**YOUR GOAL:** Print the listing from its top line through the line containing "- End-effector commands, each", nothing more, and leave out the pictures.

**GIVEN INFORMATION:**

[Start of Attachment]

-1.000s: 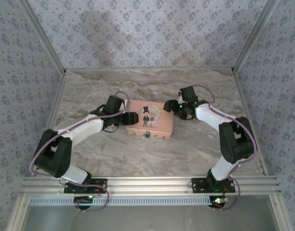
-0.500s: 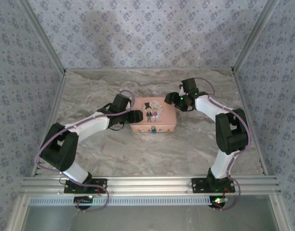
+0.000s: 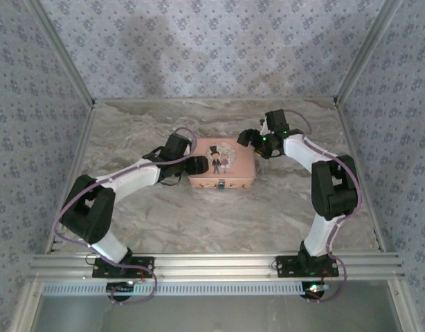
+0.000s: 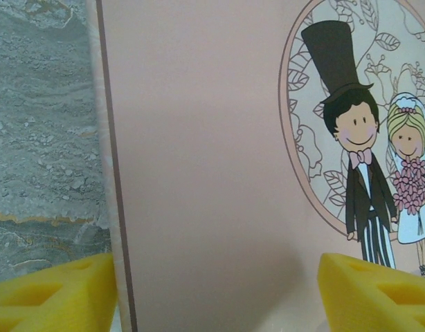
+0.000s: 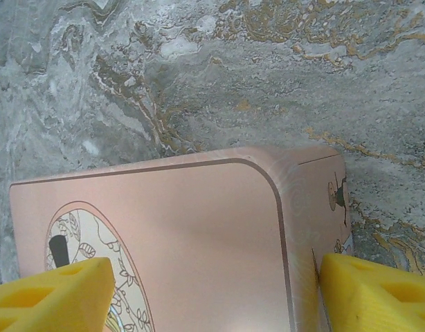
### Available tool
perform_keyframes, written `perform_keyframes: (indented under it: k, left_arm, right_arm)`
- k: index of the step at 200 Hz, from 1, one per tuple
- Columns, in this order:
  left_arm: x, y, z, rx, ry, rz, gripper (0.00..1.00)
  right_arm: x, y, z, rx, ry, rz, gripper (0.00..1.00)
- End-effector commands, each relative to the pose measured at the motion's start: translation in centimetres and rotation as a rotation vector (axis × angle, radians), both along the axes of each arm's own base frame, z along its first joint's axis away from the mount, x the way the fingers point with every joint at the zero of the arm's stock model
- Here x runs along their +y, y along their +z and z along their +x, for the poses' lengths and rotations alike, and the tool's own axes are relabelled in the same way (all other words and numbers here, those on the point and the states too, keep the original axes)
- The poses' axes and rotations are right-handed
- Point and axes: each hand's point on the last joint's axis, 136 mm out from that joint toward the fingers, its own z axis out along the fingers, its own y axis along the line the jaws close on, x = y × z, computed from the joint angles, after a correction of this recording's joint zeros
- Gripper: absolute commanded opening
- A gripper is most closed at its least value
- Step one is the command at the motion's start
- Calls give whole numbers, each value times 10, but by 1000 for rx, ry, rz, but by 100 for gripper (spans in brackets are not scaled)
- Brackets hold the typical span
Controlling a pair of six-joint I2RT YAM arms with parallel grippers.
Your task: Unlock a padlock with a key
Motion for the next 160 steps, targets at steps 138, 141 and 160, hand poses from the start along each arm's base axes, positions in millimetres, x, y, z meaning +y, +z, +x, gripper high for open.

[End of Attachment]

**SOLUTION TO THE EXERCISE:**
-1.000s: 
-0.500s: 
+0.000s: 
+0.000s: 
+0.000s: 
### Available tool
perform_keyframes, written `perform_keyframes: (indented under it: k, left_arm, right_arm)`
- k: index of the step at 200 Hz, from 1, one per tuple
- Columns, in this order:
  left_arm: x, y, z, rx, ry, rz, gripper (0.00..1.00)
  right_arm: x, y, z, rx, ry, rz, gripper (0.00..1.00)
- End-effector commands, each relative to the pose measured at the motion's start: translation in centimetres and rotation as a rotation vector (axis × angle, radians), both along the axes of each arm's own base frame, z along its first joint's axis away from the mount, x the way the fingers point with every joint at the zero of the arm's stock model

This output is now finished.